I can't imagine what you are going through, but writers in the Middle Ages had all the words for loss. When we are the ones left alive and those we love are dead, there are images of loss and death that come to mind. I was sent on a quest after reading poetry because of what Nell was doing. I was looking for a way to live without her.
Losing someone you love and are close to is lonely. No one can tell you what to feel. I experienced something completely new, which was an urgent, fizzing feeling of life and colour moving somewhere deep inside me, even though I couldn't explain it. It was like putting a kaleidoscope of vivid light over my life. I was learning that grief wasn't just the dark, muted, muffle it is often described as, but a strange alchemy of violently colliding colours which represented all the big feelings I had inside me. I found the words I was looking for in poetry.
I began to spend more time with the knights I met in medieval poetry. I felt they were showing me how to move on rather than telling me about my grief.

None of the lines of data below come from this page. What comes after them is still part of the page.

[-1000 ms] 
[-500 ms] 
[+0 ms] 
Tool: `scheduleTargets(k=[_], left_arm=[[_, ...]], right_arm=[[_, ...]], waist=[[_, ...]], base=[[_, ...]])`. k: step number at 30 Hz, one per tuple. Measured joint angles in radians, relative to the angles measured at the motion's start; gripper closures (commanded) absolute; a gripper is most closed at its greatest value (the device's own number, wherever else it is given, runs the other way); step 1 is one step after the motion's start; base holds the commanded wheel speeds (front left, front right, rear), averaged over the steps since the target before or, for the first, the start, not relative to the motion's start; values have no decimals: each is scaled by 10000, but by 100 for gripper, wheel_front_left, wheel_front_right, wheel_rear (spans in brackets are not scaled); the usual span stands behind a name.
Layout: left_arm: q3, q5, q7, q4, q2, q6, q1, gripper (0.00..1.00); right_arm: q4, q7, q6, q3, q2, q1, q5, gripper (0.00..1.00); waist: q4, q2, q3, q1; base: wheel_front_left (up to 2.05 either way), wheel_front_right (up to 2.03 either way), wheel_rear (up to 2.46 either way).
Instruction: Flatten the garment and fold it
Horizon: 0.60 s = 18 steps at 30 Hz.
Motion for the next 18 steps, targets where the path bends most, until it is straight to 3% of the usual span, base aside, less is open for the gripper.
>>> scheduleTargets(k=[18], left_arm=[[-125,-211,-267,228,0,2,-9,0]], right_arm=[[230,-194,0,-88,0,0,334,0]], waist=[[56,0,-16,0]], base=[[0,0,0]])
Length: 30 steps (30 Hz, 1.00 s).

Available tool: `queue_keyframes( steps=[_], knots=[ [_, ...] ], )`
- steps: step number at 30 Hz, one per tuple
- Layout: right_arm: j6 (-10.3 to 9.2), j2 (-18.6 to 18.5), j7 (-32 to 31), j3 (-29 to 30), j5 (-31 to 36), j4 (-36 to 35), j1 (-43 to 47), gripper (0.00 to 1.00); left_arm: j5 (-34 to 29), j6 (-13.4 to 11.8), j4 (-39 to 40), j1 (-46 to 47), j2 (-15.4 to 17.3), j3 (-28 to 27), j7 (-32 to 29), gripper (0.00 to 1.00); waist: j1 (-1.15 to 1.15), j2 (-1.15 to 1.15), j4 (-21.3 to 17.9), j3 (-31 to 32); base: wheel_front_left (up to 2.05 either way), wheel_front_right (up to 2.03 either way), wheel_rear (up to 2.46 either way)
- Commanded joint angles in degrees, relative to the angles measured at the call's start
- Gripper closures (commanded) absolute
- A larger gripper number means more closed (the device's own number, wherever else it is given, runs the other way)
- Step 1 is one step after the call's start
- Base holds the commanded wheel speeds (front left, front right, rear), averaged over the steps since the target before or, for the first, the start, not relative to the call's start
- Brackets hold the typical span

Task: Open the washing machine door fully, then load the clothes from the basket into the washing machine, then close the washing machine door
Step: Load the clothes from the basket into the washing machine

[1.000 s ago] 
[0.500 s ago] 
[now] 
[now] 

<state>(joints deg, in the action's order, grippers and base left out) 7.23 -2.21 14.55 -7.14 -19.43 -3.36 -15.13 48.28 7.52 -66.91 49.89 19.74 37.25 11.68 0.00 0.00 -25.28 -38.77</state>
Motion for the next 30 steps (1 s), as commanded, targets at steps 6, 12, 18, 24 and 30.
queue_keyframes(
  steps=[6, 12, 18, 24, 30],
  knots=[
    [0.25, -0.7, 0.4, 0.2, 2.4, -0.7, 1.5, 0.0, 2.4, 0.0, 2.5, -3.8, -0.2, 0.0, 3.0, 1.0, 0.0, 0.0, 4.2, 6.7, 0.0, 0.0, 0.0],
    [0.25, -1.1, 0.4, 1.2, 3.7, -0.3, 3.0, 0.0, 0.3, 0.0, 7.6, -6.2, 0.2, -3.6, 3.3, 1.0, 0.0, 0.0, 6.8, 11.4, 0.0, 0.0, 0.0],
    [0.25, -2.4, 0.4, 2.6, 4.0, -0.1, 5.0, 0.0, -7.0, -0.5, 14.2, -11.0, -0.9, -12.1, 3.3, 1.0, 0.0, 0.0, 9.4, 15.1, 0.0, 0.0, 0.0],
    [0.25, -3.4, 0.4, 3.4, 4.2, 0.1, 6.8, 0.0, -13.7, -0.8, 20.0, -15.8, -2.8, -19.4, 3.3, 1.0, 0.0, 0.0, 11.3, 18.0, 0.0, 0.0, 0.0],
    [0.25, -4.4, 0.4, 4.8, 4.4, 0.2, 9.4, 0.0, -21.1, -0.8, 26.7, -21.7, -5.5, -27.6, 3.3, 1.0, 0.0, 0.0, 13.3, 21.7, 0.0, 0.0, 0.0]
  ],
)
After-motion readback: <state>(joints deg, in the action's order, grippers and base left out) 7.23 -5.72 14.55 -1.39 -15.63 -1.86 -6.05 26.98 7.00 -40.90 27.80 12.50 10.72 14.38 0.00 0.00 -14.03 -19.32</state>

They left the security of court to quest alone as a way of testing themselves in the same way I was tested by grief.
I realised this feeling could be the impetus for a more vivid life
I imagined the knights were with me when I rode into the fields around my home or walked down the streets of the small town nearby. At a time when every part of me wanted to go back in time to when my sister was last alive, they were beautiful and brave and propelled me forward. I am thankful to the knights and poets who wrote them, since they helped me see grief as an intensely creative act. When someone we love dies, we have an opportunity to change and evolve, even if we don't like it initially. Since the person we love is dead, we are left with a life we don't want, but it's the only life we have. I wanted to return to the time when she was alive after she died. I wanted to do this but I couldn't. I realized that I could use grief to create a life that was more vivid because of my experience of becoming acquainted with death. This isn't easy. It takes daily practice to make it happen. It will happen to everyone. All of us will be changed by death. We will all lose people we love. This is a fact of life. Our society doesn't have the language to help us navigate this, but we can find our own beautiful, odd ways of getting through it.
I found this in horses, poetry and writing my book, but as time goes on, I learn more about the beautiful ways we heal through mourning and the extraordinary and normal places we find comfort. My father has been practicing his guitar and singing since my sister died. I know this is an expression of both his love for her and the way he misses her, because he now sings at open-mic sessions.
I see the mother who lost her child to meningitis setting up a charity that will help others, as well as the teenage boy who is a friend of my son's who is grieving for a friend who died on a motorbike. There are many ways grief can teach us.
I find solace in the idea that a good life, a vivid life, might be one in which we are, like those knights, called out on our own quest to recreate our lives after great loss. If you asked Gawain if his life had more meaning in the safety of court or out alone, he would reply that he was most alive on his quest. The symbols that made sense to me were my knights and their poetry. I wonder what you would choose?
The Red of My Blood, a Death and Life Story is available from guardianbookshop.com.